W I połowie nie zobaczyliśmy bramek, lecz widowisko było przednie. Nasz zespół miał ogromną przewagę i przeprowadził kilkanaście groźnych akcji. Bohaterem gry był Kamil Biecke - nasz wychowanek bronił wszystko, co leciało w kierunki bramki gości. Po zmianie stron napór gdynian ciut zelżał, ale i tak wydawało, się, że kwestią czasu jest rozwiązanie się worka z bramkami. Niestety, rozwiązali go pucczanie, którym dopisało ogromne szczęście - rykoszet od Łukasza Wróbla po strzale z 20 m (Dariusz Grubba był bez szans). Odpowiedź SKS była jednak błyskawiczna i nokautująca! Wynik 2:1 jest najniższym z możliwych w tym spotkaniu.
BAŁTYK: Grubba - Kozerkiewicz, Wróbel, Martyniuk, Zybert Ż (80 Szudrowicz) - Styn (64 Peta), Pięta, Pietrzyk (68 Andrychowski), Przybyszewski, Adamus - Nadolny (89 Lis).

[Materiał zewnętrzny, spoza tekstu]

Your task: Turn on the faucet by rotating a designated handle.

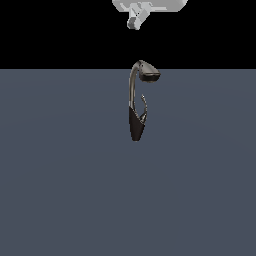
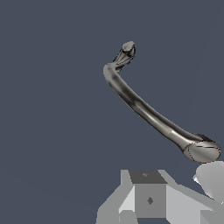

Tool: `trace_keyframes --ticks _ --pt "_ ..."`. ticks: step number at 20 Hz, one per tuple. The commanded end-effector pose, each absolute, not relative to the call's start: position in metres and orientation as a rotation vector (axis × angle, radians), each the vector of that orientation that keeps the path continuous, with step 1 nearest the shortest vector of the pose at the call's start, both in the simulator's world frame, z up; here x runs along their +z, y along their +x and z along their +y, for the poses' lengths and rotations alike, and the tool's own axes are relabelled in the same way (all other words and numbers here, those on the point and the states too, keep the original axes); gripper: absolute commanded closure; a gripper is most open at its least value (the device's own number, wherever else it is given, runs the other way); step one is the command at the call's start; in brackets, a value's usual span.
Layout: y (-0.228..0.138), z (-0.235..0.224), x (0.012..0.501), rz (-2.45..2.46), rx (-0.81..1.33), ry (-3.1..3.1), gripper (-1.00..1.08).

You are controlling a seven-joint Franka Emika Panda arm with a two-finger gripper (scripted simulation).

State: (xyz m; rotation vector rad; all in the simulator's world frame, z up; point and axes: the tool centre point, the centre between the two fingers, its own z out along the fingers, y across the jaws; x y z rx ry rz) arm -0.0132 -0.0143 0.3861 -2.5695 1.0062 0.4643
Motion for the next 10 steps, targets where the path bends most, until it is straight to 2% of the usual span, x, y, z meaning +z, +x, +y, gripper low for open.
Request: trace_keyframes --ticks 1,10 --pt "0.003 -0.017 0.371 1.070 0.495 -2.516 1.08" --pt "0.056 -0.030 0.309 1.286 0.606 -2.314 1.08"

Rezerwowi: Chamera, Gmiński, Radzimski.
ZATOKA: Biecke - Rytlewski, Zieliński, Komorowski, Semak - Ilanz, Bloch, Hartman, Grabowski (67 Kobylarz) - Smarzyński - Kazubowski. Rezerwowi: Kortas, Ziemak, Godlewski, Gęsiewski, Kobylarz.
Odnotujmy dla potomnych - Bałtyk wygrał 21. kolejny mecz na własnym boisku (18 w lidze plus 3 w pucharze). To absolutny i niesamowicie wyśrubowany rekord w 79-letniej historii klubu. Kolega Maciej, ps. Robert Carlos (pozdrawiamy!) wyszukał w statystykach serię 11 zwycięstw z rzędu (1964-65) i wskazał też serię 10 wygranych (2007/08). Dla odmiany inny nasz kibic, Adam Bastian (również dziękujemy za odzew) odnalazł trzy seriale po 10 meczów w Gdyni z kompletem punktów (1967-68, 1972-73, 1986-87).
Bez względu na rozstrzygnięcia w finale nasz zespół wystąpi w centralnym PP 2009/10, po raz pierwszy od września 1999 r. (2:3 po dogrywce z II-ligowym KP Konin w 1/32 finału). Biało-niebiescy trzykrotnie sięgali po regionalny PP (1970, 1971, 1999) i też trzy razy przegrywali w finale (1968, 2000, 2001). Przypomnijmy, że w rozgrywkach regionalnych uczestniczą kluby od III ligi w dół, więc przez długie lata Bałtyk nie brał w nich udziału. Na szczeblu centralnym największym osięgnięciem naszego klubu pozostaje półfinał w 1985 r. (dramatyczny dwumecz z GKS Katowice). Trzy lata później był ćwierćfinał pechowo przegrany z Jagiellonią Białystok.